_Exercise instructions:_
Give back an exact copy of the lines in the records below, from the line that has "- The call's" through the line that has "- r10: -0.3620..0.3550", and nothing besides.

******

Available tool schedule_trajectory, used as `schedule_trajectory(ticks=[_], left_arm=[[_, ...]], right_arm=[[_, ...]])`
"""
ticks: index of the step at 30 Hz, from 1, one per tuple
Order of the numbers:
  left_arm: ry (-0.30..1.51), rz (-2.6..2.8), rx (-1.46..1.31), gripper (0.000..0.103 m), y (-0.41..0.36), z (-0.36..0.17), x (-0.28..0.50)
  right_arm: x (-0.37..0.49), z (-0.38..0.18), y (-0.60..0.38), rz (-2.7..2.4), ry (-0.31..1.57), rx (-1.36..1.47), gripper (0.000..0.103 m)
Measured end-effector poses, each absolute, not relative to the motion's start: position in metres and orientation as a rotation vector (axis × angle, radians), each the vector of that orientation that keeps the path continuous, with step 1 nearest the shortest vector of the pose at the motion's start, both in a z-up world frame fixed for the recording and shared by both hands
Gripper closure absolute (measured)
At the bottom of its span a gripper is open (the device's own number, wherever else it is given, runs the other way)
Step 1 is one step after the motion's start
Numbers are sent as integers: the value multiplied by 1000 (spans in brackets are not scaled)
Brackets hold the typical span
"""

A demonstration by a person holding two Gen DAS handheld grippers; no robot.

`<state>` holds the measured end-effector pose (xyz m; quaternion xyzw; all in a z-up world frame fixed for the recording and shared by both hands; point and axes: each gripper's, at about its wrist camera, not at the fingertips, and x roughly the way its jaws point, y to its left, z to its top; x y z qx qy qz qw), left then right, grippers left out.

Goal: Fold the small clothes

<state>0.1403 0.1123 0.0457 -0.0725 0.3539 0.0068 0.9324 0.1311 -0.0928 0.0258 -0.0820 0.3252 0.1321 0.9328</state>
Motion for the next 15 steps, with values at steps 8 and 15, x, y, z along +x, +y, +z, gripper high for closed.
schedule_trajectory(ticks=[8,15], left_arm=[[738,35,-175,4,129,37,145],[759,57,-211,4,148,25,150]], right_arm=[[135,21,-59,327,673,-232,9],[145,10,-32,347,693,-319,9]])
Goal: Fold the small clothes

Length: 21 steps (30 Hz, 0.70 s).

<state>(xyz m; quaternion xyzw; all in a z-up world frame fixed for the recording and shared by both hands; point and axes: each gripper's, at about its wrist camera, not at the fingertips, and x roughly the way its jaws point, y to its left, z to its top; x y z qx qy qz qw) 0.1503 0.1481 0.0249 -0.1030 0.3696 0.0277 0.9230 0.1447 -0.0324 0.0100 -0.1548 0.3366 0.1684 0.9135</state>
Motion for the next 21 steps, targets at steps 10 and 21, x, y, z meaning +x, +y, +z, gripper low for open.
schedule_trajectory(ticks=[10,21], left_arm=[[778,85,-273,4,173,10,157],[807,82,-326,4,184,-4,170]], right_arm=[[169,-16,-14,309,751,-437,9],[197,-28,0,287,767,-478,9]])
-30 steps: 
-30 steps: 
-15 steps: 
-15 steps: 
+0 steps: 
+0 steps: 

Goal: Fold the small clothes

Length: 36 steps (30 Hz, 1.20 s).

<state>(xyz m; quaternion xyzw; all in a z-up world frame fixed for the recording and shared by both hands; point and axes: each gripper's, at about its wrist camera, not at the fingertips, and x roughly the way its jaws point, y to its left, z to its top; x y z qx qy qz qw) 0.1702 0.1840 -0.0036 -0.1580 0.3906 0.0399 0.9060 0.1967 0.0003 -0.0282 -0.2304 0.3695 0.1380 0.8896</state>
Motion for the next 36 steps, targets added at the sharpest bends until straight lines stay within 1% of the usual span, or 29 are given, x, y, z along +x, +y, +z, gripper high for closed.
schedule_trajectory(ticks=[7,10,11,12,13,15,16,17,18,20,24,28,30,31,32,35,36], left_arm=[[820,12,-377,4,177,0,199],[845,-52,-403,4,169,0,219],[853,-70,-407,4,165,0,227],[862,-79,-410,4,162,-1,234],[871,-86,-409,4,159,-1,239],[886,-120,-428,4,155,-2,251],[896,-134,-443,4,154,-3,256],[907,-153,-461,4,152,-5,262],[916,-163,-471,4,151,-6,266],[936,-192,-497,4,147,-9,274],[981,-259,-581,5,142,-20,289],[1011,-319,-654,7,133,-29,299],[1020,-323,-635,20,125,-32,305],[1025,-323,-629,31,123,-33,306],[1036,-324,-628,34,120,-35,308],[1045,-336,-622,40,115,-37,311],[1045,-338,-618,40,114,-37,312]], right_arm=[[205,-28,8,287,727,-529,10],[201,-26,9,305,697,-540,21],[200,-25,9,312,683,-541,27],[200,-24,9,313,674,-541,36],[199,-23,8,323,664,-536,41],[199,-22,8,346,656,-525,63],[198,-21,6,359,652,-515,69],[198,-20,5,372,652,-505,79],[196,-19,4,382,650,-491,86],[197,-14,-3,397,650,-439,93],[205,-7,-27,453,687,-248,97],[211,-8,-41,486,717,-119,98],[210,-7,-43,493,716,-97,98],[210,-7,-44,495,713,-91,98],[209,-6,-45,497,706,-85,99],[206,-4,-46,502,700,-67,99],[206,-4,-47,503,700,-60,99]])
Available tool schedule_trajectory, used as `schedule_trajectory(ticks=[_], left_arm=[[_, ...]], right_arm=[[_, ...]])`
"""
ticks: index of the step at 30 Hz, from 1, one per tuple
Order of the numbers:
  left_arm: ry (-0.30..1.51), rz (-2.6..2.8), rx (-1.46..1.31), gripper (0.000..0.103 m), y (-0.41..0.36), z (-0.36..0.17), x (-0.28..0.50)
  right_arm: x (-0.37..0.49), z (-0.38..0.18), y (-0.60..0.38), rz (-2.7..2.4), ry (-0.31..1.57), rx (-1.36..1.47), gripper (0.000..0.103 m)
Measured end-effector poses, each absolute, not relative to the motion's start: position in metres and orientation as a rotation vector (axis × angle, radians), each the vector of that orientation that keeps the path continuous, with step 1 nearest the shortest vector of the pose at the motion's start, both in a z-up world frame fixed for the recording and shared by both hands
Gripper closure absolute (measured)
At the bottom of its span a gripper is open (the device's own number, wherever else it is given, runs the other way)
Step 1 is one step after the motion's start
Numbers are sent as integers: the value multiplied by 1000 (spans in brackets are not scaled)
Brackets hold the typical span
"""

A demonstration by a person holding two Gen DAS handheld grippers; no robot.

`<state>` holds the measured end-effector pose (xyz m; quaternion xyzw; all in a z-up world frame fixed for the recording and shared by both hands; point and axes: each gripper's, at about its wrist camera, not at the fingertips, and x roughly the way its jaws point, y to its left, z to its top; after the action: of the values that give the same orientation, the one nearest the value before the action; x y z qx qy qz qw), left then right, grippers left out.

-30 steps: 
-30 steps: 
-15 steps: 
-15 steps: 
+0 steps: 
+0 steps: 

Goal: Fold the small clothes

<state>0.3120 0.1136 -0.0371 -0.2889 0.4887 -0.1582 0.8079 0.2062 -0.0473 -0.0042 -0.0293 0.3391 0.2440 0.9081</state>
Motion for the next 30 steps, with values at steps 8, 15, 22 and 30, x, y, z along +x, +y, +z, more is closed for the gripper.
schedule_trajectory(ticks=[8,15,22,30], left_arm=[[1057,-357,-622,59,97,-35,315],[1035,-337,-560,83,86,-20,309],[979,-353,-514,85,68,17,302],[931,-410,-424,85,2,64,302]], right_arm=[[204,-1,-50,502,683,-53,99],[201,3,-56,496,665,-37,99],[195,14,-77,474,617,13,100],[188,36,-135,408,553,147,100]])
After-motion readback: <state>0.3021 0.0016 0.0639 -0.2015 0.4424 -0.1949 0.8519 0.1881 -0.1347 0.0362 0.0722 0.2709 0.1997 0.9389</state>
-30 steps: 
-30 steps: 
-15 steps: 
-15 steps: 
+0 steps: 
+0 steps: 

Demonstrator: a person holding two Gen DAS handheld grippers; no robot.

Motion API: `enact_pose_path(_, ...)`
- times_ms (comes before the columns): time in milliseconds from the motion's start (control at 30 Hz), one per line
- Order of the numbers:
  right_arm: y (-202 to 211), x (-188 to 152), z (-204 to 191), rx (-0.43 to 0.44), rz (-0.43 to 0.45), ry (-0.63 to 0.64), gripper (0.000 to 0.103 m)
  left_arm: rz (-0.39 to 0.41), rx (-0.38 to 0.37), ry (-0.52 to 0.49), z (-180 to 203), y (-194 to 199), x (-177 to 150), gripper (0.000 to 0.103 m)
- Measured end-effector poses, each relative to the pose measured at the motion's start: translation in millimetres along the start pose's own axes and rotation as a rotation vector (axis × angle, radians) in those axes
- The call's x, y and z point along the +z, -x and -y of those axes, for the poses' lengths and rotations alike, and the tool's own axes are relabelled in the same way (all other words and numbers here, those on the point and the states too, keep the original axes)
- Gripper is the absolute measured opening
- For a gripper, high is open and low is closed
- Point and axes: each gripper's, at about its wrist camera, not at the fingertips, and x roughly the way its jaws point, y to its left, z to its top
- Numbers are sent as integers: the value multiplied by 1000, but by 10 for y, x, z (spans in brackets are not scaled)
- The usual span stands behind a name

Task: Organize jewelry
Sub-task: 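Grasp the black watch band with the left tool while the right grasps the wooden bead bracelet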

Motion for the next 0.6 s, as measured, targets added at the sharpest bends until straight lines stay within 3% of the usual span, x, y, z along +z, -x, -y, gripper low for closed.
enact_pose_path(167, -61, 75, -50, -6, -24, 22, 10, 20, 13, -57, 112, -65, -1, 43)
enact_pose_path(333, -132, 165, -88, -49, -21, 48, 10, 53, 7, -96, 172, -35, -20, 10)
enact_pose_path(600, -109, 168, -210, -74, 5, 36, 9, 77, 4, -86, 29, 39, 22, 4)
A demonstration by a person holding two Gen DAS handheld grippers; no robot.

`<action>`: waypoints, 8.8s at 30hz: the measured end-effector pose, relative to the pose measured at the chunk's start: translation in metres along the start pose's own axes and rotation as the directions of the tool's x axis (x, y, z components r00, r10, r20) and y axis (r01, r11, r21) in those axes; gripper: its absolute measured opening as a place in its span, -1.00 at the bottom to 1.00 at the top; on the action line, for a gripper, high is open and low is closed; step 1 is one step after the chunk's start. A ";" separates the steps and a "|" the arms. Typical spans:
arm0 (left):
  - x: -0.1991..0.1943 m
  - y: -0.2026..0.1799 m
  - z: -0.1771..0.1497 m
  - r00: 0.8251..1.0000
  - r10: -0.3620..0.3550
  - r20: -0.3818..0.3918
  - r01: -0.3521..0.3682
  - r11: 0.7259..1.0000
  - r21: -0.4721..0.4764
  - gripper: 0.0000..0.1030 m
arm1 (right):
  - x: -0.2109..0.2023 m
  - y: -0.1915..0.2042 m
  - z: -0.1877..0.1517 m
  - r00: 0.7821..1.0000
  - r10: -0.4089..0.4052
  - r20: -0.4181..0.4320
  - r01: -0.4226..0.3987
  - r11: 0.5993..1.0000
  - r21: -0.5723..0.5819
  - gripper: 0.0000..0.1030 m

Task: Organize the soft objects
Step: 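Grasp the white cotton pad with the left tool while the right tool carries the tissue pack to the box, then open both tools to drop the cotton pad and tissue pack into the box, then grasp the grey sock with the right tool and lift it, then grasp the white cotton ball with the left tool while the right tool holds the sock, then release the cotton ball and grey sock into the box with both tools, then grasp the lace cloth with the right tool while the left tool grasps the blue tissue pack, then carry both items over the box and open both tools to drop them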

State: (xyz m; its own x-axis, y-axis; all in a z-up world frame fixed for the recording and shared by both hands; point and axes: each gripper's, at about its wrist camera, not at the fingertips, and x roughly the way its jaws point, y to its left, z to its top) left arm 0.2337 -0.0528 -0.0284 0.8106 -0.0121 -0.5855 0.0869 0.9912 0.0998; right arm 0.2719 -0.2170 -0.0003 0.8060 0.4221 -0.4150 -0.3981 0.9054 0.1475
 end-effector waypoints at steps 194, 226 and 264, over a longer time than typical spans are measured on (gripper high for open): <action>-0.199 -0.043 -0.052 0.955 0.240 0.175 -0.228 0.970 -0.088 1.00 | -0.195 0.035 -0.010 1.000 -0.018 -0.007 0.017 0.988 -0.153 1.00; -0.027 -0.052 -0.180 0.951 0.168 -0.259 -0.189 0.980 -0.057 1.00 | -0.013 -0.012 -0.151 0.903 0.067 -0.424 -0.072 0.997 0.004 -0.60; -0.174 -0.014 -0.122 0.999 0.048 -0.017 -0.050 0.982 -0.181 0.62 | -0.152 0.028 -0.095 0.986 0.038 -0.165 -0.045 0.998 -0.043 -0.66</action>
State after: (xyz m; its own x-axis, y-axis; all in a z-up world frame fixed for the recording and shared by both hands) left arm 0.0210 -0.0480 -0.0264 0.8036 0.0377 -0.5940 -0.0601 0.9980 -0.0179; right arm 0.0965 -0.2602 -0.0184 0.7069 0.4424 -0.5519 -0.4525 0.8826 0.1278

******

_Task response:_
- The call's x, y and z point along the +z, -x and -y of those axes, for the poses' lengths and rotations alike, and the tool's own axes are relabelled in the same way (all other words and numbers here, those on the point and the states too, keep the original axes)
- Gripper is the absolute measured opening
- For a gripper, high is open and low is closed
- Point and axes: each gripper's, at about its wrist camera, not at the fingertips, and x roughly the way its jaws point, y to its left, z to its top
- Numbers are sent as integers: the value multiplied by 1000, but by 10 for y, x, z (spans in brackets are not scaled)
- The usual span stands behind a name

Task: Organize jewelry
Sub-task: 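Grasp the black watch band with the left tool while the right grasps the wooden bead bracelet
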
Motion for the next 0.6 s, as measured, targets added at the sharpest bends until straight lines stay within 3% of the usual span, x, y, z along +z, -x, -y, gripper low for closed.
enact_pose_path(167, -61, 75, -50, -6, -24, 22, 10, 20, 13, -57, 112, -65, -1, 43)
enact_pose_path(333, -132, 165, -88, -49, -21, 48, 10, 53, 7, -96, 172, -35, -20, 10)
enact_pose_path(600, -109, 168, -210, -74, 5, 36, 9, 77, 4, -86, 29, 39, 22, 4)
A demonstration by a person holding two Gen DAS handheld grippers; no robot.

`<action>`: waypoints, 8.8s at 30hz: the measured end-effector pose, relative to the pose measured at the chunk's start: translation in metres along the start pose's own axes and rotation as the directions of the tool's x axis (x, y, z components r00, r10, r20) and y axis (r01, r11, r21) in those axes; gripper: its absolute measured opening as a place in its span, -1.00 at the bottom to 1.00 at the top; on the action line, for a gripper, high is open and low is closed; step 1 is one step after the chunk's start. A ";" separates the steps and a "|" the arms. Typical spans:
arm0 (left):
  - x: -0.1991..0.1943 m
  - y: -0.2026..0.1799 m
  - z: -0.1771..0.1497 m
  - r00: 0.8251..1.0000
  - r10: -0.3620..0.3550

What this exercise asked for has been supplied.